Relative risks below unity have a corresponding but opposite effect. In the introductory example, an HR of 0.26 corresponds to an increase in remaining LE at the age of 50 of about 12 and 14 years for men and women, respectively. This relation can be noted in this figure by looking at 0.26 on the x-axis. Although a direct and general correspondence between relative risk and change in LE does not exist. Figure 2 gives a reasonable account of the impact of a given relative risk as well as of the level of mortality in the observed population.

Discussion and conclusions

It is conceivable that a difference in LE is easier to interpret than a relative risk, or some related epidemiological measures because of a readily available yardstick. However, although both measures look at contrasts in mortality between populations, they do so in rather different ways.

First, in most instances LE is calculated based on the mortality during an observed period, rather than by following a cohort until extinction. It is assumed that a synthetic cohort during its course of life will be exposed to the age specific death rates from the observed period. Clearly, the elderly during the observed period have a rather different experience than the young will have when they reach the same age. The assumption behind the synthetic cohort requires mortality to be unchanged for about a century, or half a century if remaining LE at age 50 were considered. This is unrealistic and the period LE is not aimed for assessing anyone’s average length of life. Rather, it is an elegant mathematical construct and convenient measure that summarises the mortality experience during a period. Even though the calculations are the same for period and cohort life tables, the interpretations are not the same and the term LE in the context of period data is easily misunderstood and misconceived.

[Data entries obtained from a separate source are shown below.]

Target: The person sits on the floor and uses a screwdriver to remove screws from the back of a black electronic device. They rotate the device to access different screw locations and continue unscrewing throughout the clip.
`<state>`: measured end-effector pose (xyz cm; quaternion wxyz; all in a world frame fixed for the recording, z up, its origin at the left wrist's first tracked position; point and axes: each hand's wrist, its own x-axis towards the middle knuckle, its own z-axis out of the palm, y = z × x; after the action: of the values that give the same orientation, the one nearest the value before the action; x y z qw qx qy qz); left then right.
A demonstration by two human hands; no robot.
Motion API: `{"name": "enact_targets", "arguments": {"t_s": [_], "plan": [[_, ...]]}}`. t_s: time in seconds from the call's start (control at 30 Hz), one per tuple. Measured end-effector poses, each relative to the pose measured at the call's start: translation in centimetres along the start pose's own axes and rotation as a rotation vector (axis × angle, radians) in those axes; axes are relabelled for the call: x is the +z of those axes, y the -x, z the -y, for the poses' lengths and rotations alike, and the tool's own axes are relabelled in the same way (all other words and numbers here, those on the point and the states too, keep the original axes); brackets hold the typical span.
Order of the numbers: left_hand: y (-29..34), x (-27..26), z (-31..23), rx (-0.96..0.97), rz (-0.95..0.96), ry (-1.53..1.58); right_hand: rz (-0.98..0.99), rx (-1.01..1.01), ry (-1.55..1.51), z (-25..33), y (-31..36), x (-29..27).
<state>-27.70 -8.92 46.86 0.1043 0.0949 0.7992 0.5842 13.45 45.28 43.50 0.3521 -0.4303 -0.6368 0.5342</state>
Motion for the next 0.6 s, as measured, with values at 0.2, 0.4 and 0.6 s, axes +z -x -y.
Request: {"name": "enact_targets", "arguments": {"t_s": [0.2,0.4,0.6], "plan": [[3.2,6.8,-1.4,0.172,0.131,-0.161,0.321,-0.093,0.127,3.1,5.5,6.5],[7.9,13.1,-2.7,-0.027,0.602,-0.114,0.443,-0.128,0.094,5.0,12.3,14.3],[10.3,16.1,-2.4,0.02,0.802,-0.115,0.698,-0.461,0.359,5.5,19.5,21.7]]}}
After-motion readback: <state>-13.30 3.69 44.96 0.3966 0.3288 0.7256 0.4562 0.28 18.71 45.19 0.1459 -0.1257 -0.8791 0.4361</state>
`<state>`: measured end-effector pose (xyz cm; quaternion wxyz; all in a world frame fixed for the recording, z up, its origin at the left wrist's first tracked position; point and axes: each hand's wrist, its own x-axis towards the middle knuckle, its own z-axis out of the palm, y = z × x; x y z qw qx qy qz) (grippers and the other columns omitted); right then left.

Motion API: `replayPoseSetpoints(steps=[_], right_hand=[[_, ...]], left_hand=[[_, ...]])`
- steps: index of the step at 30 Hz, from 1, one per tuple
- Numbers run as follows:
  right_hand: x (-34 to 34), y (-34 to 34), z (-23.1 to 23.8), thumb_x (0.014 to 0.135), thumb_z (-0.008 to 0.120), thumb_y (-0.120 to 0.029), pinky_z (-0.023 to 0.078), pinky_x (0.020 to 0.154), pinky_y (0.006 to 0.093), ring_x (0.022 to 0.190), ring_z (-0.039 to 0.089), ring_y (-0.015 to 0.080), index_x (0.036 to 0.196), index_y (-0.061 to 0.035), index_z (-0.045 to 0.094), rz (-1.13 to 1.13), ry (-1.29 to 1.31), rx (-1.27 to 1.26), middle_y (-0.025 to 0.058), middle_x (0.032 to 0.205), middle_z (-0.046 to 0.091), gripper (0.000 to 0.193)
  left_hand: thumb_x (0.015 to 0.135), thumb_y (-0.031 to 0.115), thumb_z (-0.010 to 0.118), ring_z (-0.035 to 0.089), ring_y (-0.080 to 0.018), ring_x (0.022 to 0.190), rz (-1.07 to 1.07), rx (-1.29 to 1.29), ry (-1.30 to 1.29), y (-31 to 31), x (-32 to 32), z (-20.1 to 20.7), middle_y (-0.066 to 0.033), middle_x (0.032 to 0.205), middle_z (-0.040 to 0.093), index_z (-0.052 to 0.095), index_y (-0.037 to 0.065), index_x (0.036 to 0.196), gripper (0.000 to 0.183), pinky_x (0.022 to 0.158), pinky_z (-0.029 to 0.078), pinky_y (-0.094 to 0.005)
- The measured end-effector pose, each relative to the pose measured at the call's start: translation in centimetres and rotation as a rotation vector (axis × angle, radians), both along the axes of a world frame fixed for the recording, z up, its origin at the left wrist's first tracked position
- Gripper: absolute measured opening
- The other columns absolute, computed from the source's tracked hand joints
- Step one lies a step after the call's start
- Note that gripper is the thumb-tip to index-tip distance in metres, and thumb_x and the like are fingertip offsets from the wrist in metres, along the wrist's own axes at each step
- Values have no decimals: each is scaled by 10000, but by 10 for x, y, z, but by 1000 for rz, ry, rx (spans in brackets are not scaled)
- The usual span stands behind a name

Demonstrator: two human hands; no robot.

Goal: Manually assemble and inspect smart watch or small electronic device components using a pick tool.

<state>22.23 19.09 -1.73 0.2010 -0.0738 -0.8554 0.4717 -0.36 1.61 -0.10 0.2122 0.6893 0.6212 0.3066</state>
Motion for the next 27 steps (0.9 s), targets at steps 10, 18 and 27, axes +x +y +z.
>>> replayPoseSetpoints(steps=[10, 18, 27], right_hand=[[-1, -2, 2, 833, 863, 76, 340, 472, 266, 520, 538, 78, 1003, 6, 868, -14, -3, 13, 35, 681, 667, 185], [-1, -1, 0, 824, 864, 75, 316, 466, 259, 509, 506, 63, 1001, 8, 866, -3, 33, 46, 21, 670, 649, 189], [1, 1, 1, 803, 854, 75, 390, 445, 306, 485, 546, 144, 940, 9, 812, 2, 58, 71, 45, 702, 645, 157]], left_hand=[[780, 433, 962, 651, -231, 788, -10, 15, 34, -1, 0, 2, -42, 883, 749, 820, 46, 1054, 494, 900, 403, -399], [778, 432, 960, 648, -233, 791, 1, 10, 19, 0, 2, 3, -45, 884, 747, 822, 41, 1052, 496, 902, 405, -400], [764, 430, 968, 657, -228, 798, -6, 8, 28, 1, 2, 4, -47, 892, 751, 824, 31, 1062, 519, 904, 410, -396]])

Second, that the survival function plays a role for LE is quite obvious. Still the exact role it has is not entirely transparent, but it helps to rewrite the formula as in equation (3). When someone trained in epidemiology looks at this expression it may even seem like the changing survival function introduces age confounding because the death rates are weighted according to different sets of weights when populations with different mortality are compared. This would suggest that LE is not age standardised after all. However, given that the death rates alone determine the survival function, LE is independent of the age distribution in the observed population and, in this meaning age standardised. Hence, these two different perspectives lead to contradictory propositions. This implies that basic mortality rates should be presented alongside summary measures whenever possible to guide the readers.

The cancer eradication example is worth keeping in mind when faced with the choice of a summary mortality measure. While it is perfectly correct that LE would increase by surprisingly modest 2.9 years (in line with what Manton and colleagues found already in 19918) due to the 22% decrease in mortality, this is because the reduced mortality has a double effect, first on the death rates per se, and second on the survival curve. The latter countering some of the direct effect on the death rates as the survival curve corresponds to the age structure of resulting population. Which of the two measures that best represents the results is not evident and will depend on the purpose. Again, presenting primary data will be helpful to the readers, preferably both some absolute and relative measure.9

It appears that in aetiological research and in research aiming at identifying risk factors of mortality the rather intricate calculations behind LE might be more confusing than helpful. As a summary public health measure, on the other hand, the average length of life is a compelling choice, although the reliance on period data and synthetic cohorts is a drawback as is the questionable age standardisation. One cannot escape the thought that the mathematical elegance of LE has contributed to its popularity.